HI! HI! HI! I have discovered the wonderful and delicious taste of coffee. This is my attempt at being hilariously funny if it doesn't work TOO BAD FOR YOU! Ha! ha! Ha! Well now, I'm feeling better sorry if I scared you. Wait that is bad I need caffeine or else I won't be funny: O runs off to get sugar high…runs back ha now story start!
The roses circled the two lovers affectionately as the tall black mage went down on one knee saying majestically "Daine, will you marry me?" hope mingled in his eyes.

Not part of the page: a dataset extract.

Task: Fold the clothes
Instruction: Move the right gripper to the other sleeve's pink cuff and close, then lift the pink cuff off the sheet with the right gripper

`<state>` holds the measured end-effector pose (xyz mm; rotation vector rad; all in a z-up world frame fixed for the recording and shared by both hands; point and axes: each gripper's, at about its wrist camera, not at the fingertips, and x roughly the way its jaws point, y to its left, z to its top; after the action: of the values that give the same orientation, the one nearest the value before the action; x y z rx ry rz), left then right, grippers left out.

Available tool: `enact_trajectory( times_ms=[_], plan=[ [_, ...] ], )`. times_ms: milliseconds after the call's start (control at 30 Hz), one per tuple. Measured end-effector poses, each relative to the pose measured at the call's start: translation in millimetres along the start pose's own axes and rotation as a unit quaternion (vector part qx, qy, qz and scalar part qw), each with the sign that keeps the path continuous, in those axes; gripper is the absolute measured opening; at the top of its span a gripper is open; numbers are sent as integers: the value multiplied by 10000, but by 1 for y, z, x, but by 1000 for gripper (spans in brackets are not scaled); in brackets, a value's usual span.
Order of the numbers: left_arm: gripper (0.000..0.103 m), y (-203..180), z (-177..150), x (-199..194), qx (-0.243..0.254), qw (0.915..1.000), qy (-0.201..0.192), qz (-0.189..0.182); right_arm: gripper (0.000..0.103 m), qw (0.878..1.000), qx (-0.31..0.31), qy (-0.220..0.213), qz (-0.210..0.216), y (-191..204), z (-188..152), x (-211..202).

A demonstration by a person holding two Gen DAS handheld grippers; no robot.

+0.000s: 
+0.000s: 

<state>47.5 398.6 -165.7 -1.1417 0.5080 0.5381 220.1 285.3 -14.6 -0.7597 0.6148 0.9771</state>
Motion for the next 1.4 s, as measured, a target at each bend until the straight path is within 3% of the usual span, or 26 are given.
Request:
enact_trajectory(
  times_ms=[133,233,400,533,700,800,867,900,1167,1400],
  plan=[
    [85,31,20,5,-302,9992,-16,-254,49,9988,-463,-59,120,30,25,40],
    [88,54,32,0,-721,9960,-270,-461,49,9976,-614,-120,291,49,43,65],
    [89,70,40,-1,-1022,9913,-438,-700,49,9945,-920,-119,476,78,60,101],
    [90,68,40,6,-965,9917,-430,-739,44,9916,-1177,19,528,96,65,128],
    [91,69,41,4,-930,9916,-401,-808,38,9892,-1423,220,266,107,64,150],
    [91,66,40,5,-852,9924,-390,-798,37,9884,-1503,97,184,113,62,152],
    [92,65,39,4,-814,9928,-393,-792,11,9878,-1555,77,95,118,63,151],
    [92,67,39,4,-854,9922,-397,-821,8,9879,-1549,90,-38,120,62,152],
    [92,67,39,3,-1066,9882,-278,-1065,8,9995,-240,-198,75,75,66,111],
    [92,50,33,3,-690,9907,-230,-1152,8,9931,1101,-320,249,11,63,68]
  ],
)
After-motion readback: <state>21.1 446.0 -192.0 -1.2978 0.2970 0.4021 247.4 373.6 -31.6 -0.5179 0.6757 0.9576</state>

Daine, filled with joy, looked straight into Numair's eyes, and I mean straight cause he was down so low and all, and normally Daine might have pointed this out but she's a bit preoccupied at the moment so she's leaving it up to me to notice these things which is just plain rude of-
"Ah excuse me can we get back to us here it kinda hurts sitting like this," Numair said
"Oh please you already know what she's gonna say! It's not like it's that hard or anything" the author (That's me!) complained loudly walking in to the scene
"Well it is a bit obvious that I'd say yes," Daine said
"YES? REALLY? YIPPEE" Numair started dancing around and celebrating stopping suddenly, he asked, "Who are you?"
"Crystal here I'm writing this story so anything I say goes like if I want a cow to come over and start milking himself that's what'll happen" a cow starts coming over and prepares to milk itself
"Okay stop it" Numair said then getting back to business he went to Daine "Yes?" she nodded and they started making out.
"Oh get a room you two" Crystal said all the sudden they vanished. "HEY where'dja go? Oh yeah I said getta room and that's just what happened alright I'm ok and I'm talking to myself… oh well what else can I do to screw things up? And I'm STILL talking to myself what the hell happened to my inner monologue? I'll figure it out eventually I mean it's no that hard right? STILL TALKING TO MYSELF!" Crystal storms off very pissed.
Coming back Crystal says "Hey I don't own any of these characters by the way they are all Ms Pierce's wait do I own myself? Can I do that? Hey look a penny!" she grabs the penny greedily and then her eye's go all shifty. "Mawhaha!" she screams maniacally as she walks off.
The cow comes back mooing "Hey wait for the Cow I'm to cool to just leave behind!" upset that no one waited he starts to cry.